Your instructions
Give again, unaltered, the lines of the listing below that run from the line having "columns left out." through the line having "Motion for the".
- Opening Delimiter -
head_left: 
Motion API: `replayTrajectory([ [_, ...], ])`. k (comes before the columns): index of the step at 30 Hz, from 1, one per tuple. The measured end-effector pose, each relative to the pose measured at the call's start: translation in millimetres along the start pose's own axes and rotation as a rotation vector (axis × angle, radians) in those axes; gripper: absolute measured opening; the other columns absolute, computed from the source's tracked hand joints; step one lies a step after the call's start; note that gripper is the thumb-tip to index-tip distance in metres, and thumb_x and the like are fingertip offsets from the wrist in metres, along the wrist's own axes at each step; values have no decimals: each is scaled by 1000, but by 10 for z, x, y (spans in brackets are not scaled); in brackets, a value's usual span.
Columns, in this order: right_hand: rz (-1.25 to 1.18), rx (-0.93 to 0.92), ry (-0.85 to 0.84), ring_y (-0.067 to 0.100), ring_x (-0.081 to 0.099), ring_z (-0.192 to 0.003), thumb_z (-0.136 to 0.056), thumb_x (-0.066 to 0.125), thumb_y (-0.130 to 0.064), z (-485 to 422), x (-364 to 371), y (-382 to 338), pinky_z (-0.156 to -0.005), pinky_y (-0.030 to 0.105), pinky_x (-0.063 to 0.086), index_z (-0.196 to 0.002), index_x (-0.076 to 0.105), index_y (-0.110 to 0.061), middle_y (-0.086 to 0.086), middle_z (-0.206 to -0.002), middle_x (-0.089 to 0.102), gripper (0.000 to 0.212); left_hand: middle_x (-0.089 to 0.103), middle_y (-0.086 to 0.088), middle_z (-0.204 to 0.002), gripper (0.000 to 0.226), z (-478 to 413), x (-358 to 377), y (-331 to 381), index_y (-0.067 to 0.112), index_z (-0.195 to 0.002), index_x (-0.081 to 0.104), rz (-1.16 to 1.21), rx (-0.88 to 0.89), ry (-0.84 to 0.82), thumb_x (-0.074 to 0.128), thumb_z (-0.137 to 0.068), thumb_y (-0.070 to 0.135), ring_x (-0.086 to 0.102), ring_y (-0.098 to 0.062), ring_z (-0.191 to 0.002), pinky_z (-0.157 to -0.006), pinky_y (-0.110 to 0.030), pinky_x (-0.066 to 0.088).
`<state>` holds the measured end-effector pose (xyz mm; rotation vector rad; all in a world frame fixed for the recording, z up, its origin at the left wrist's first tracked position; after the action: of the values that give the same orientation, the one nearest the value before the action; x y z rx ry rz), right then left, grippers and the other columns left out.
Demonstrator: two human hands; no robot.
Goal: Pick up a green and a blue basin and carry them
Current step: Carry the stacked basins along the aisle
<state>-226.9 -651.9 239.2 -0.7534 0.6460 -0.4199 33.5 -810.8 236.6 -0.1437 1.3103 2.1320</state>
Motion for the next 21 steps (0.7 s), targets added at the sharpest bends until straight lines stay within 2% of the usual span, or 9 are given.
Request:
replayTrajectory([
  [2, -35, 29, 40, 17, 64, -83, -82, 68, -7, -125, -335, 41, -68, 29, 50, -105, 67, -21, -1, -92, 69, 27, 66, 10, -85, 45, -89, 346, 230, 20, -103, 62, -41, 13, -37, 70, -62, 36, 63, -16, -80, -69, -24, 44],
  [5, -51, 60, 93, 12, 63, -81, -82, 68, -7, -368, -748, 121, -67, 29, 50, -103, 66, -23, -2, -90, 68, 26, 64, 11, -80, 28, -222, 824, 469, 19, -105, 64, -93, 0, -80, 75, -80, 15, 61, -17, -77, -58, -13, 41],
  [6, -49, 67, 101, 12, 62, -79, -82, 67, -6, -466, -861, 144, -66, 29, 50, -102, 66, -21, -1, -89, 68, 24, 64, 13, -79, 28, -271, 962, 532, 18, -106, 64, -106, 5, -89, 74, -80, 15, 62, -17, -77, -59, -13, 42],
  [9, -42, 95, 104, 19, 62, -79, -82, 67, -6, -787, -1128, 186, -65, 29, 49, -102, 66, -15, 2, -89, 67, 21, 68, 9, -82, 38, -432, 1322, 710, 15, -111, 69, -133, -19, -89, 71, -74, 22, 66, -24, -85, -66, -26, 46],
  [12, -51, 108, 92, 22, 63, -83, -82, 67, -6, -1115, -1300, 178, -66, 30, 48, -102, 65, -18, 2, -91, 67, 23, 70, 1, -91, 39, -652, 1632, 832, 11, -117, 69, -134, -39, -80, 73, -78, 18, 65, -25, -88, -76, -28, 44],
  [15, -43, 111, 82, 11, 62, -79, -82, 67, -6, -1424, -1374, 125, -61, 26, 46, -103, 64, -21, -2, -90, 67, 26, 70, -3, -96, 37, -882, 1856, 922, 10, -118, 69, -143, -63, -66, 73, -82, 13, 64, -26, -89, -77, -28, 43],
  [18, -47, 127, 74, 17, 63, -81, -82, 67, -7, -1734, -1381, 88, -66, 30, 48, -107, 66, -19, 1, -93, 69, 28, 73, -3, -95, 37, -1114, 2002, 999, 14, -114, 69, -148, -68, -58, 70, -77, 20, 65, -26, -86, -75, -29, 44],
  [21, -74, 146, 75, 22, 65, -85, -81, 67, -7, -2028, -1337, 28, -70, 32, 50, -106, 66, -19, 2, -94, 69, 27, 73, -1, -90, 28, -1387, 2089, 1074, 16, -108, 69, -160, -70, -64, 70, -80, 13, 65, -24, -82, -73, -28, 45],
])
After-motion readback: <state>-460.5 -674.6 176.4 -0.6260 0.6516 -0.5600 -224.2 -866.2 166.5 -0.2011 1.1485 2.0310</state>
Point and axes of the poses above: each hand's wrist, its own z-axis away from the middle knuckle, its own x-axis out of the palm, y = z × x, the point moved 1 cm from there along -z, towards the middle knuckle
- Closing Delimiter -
Answer space
`<state>` holds the measured end-effector pose (xyz mm; rotation vector rad; all in a world frame fixed for the recording, z up, its origin at the left wrist's first tracked position; after the action: of the values that give the same orientation, the one nearest the value before the action; x y z rx ry rz), right then left, grippers and the other columns left out.
Demonstrator: two human hands; no robot.
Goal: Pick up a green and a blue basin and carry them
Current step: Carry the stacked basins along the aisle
<state>-226.9 -651.9 239.2 -0.7534 0.6460 -0.4199 33.5 -810.8 236.6 -0.1437 1.3103 2.1320</state>
Motion for the next 21 steps (0.7 s), targets added at the sharpest bends until straight lines stay within 2% of the usual span, or 9 are given.

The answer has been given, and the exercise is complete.